## Your assignment
The listing must be copied out in full and exactly; no images go with it.
==*==
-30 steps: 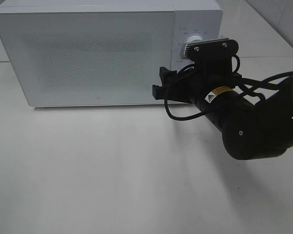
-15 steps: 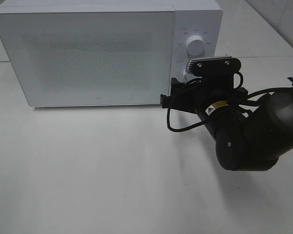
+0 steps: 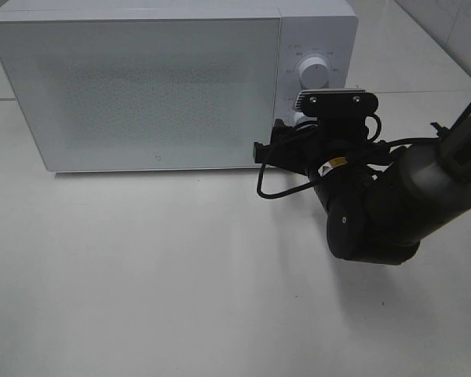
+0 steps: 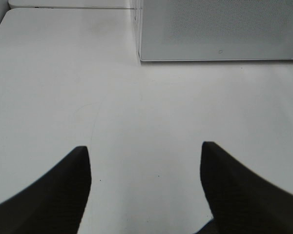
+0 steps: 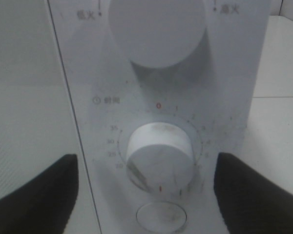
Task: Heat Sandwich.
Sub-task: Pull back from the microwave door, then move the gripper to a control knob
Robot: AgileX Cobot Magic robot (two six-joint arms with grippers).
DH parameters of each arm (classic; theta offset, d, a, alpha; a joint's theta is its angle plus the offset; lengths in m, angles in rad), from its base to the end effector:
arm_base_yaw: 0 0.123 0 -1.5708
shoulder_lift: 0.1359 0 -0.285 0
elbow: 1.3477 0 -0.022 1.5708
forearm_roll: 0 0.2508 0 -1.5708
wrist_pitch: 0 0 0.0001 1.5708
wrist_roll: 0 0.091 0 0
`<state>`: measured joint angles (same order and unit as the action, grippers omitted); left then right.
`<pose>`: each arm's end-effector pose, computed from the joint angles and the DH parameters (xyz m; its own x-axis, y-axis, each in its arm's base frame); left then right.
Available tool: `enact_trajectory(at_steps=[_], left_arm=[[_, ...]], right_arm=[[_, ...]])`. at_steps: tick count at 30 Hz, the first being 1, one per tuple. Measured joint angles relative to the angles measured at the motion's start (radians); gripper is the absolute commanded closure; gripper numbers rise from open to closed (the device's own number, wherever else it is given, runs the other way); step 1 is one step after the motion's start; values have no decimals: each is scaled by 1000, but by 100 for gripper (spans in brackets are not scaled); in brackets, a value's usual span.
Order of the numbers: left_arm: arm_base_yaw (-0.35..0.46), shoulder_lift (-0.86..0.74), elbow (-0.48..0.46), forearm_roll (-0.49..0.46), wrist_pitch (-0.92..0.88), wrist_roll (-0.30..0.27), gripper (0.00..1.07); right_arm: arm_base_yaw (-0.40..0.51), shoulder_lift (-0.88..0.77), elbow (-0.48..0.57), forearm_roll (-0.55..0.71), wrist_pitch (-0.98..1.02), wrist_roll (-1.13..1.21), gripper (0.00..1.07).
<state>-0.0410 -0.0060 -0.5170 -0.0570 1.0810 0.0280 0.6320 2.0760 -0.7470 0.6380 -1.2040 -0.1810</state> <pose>-0.0089 -0.0042 0.2804 -0.4525 0.0197 -0.8915 0.0862 0.9960 -0.0217 0.3102 0.1644 0.1122 -0.0976 0.0097 -0.9952 -0.0380 0.9992 0.0135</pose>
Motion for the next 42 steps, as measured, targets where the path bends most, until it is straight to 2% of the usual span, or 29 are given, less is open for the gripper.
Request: enact_trajectory(at_steps=[7,26,28,29,30,31,32,34,35,36,37,42], left_arm=[[0,0,0,0,0,0,45],[0,0,0,0,0,0,45],[0,0,0,0,0,0,45],[0,0,0,0,0,0,45],[0,0,0,0,0,0,45],[0,0,0,0,0,0,45],[0,0,0,0,0,0,45],[0,0,0,0,0,0,45],[0,0,0,0,0,0,45],[0,0,0,0,0,0,45],[0,0,0,0,0,0,45],[0,0,0,0,0,0,45]], right_arm=[[-19,14,-47,2,-5,-10,37],[-35,58,-58,0,-11,-10,42],[-35,58,-58,2,-11,-10,46],[-35,58,-58,3,-11,-10,47],[-35,58,-58,7,-11,-10,56],[-35,58,-58,7,-11,-10,56],[-35,58,-58,8,-11,-10,61],[-35,58,-58,1,-11,-10,79],[-33,58,-58,-1,-9,-10,101],[-33,58,-58,-1,-9,-10,101],[-33,58,-59,-1,-9,-10,107],[-33,58,-59,-6,-8,-10,107]])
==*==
## Reply
-30 steps: 
-15 steps: 
+0 steps: 
+0 steps: 
+0 steps: 
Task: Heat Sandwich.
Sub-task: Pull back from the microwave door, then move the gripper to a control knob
Robot: AgileX Cobot Magic robot (two six-joint arms with grippers).
DH parameters of each arm (classic; theta offset, d, a, alpha; a joint's theta is its angle plus the offset; lengths in m, angles in rad), from its base to the end effector:
arm_base_yaw: 0 0.123 0 -1.5708
shoulder_lift: 0.1359 0 -0.285 0
elbow: 1.3477 0 -0.022 1.5708
forearm_roll: 0 0.2508 0 -1.5708
wrist_pitch: 0 0 0.0001 1.5708
wrist_roll: 0 0.091 0 0
`<state>`: measured joint angles (same order and unit as the action, grippers omitted); left then right.
`<pose>`: each arm's end-effector pose, computed from the joint angles and the DH parameters (xyz m; its own x-axis, y-axis, each in its arm's base frame); left then right.
Available tool: `enact_trajectory(at_steps=[_], left_arm=[[_, ...]], right_arm=[[_, ...]])`. at_steps: tick count at 30 Hz, the first being 1, one per tuple. Measured joint angles relative to the angles measured at the motion's start (radians); gripper is the absolute commanded closure; gripper numbers rise from open to closed (the device's own number, wherever else it is given, runs the other way); step 1 is one step after the motion's start; values have no decimals: each is scaled by 1000, but by 100 for gripper (spans in brackets are not scaled); in brackets, a value's usual span.
Order of the numbers: left_arm: arm_base_yaw (-0.35..0.46), shoulder_lift (-0.86..0.74), elbow (-0.48..0.46), forearm_roll (-0.49..0.46), wrist_pitch (-0.92..0.88), wrist_roll (-0.30..0.27), gripper (0.00..1.07); right_arm: arm_base_yaw (-0.40..0.51), shoulder_lift (-0.88..0.77), elbow (-0.48..0.57), forearm_roll (-0.55..0.71), wrist_pitch (-0.98..1.02), wrist_roll (-1.13..1.21), gripper (0.00..1.07).
<state>-0.0410 -0.0060 -0.5170 -0.0570 1.0810 0.0280 0.6320 2.0760 -0.7470 0.6380 -1.2040 -0.1810</state> <pose>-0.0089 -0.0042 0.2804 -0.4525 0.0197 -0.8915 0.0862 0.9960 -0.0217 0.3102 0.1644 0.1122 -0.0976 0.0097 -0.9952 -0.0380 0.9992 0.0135</pose>
Motion for the next 42 steps, as measured, targets where the path bends most, until it is straight to 2% of the usual span, or 29 are given, less is open for the gripper.
Request: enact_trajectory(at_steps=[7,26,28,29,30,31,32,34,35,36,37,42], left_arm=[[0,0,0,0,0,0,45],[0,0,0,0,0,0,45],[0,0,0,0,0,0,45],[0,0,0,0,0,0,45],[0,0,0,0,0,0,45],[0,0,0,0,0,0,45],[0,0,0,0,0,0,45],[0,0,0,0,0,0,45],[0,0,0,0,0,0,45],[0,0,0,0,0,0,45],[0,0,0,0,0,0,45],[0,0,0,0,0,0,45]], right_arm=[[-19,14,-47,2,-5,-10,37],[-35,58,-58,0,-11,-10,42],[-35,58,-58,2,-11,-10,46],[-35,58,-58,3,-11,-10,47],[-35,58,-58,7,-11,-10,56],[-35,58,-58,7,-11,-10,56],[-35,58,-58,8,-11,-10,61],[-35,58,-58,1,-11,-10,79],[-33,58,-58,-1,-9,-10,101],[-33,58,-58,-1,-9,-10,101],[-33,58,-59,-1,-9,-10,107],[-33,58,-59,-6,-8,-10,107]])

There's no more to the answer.